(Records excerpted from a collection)
⟨

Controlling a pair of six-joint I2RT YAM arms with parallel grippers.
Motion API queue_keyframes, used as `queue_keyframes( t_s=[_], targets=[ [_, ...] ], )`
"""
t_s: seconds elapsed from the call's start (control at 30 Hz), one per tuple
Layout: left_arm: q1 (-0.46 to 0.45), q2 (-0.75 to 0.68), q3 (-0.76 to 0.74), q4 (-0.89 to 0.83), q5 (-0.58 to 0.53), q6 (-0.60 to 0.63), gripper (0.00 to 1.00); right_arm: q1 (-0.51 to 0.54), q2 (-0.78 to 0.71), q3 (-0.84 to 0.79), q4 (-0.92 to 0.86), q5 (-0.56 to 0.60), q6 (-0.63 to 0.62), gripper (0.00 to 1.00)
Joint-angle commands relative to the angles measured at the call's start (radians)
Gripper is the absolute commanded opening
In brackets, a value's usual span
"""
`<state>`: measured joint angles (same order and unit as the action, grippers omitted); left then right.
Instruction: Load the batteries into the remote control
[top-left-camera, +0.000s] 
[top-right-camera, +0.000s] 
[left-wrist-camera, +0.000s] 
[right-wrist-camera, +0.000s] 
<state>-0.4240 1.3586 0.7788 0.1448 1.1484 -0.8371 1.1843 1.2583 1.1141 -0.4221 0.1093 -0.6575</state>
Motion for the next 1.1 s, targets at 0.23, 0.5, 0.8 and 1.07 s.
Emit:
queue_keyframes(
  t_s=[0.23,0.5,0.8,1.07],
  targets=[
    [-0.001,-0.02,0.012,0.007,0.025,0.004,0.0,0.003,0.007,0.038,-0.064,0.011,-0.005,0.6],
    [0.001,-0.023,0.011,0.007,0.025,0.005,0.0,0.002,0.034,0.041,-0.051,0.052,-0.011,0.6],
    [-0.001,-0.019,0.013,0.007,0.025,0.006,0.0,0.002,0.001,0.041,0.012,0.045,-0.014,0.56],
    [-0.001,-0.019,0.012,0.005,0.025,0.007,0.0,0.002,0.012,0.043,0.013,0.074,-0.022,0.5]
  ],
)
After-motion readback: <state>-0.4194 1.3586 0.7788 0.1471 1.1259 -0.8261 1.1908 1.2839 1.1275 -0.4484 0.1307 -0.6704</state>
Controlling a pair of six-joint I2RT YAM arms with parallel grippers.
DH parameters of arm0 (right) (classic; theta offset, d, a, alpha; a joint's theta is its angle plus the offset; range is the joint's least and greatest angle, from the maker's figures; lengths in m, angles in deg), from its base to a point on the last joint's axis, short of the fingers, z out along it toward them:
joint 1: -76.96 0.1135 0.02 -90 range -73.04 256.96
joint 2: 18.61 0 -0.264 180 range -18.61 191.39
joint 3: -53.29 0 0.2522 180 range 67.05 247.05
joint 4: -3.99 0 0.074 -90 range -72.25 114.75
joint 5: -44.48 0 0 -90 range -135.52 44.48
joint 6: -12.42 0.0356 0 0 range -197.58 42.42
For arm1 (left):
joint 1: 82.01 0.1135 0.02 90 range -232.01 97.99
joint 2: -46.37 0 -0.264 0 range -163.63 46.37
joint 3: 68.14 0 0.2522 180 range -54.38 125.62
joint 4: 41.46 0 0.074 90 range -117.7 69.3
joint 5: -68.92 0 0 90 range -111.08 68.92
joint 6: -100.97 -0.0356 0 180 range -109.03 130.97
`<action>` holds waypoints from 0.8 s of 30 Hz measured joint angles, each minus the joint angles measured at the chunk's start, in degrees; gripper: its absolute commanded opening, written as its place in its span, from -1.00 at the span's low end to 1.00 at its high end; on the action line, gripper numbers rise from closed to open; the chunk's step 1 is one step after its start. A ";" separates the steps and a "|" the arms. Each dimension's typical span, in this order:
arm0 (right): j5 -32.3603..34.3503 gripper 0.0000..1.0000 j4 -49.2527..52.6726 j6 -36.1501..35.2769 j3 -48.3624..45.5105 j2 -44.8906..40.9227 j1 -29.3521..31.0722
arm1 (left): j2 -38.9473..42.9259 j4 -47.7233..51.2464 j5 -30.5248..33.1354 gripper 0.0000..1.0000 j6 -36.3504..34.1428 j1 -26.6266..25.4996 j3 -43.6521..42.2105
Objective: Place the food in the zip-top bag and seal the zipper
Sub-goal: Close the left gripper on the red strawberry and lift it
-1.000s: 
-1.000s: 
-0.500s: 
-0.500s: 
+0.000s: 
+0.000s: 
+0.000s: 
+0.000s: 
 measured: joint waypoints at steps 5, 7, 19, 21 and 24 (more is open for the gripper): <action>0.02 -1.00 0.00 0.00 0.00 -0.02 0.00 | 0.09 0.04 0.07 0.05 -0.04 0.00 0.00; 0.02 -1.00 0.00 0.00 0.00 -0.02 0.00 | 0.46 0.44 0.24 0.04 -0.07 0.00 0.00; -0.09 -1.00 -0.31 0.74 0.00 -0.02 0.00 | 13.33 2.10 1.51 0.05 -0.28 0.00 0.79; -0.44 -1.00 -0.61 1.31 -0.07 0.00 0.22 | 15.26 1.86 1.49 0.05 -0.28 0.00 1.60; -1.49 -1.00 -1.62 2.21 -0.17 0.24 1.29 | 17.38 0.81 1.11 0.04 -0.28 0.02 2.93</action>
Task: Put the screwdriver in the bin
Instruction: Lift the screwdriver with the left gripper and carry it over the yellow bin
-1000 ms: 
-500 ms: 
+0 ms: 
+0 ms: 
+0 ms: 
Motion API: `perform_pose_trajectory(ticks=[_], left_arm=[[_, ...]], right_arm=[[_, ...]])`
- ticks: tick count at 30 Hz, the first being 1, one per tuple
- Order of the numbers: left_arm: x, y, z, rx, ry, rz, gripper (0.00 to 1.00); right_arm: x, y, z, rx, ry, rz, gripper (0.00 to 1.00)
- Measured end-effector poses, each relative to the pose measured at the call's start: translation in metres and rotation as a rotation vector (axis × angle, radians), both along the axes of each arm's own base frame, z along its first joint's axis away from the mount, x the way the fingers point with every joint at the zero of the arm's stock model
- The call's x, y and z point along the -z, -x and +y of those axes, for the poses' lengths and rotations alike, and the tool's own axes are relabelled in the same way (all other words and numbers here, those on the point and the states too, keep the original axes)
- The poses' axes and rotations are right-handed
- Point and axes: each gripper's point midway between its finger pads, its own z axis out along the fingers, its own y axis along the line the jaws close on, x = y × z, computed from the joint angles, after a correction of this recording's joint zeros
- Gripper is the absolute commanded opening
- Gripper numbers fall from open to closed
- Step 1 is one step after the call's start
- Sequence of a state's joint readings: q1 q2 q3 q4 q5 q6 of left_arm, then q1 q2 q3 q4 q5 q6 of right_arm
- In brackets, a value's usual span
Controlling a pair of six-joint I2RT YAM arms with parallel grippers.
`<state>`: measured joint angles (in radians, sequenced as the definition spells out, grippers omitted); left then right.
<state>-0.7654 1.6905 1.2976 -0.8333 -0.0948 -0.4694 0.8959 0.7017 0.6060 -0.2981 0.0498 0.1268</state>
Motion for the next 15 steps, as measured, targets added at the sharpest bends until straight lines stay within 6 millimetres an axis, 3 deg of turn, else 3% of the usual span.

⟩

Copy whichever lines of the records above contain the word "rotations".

**Written answer**
- The call's x, y and z point along the -z, -x and +y of those axes, for the poses' lengths and rotations alike, and the tool's own axes are relabelled in the same way (all other words and numbers here, those on the point and the states too, keep the original axes)
- The poses' axes and rotations are right-handed

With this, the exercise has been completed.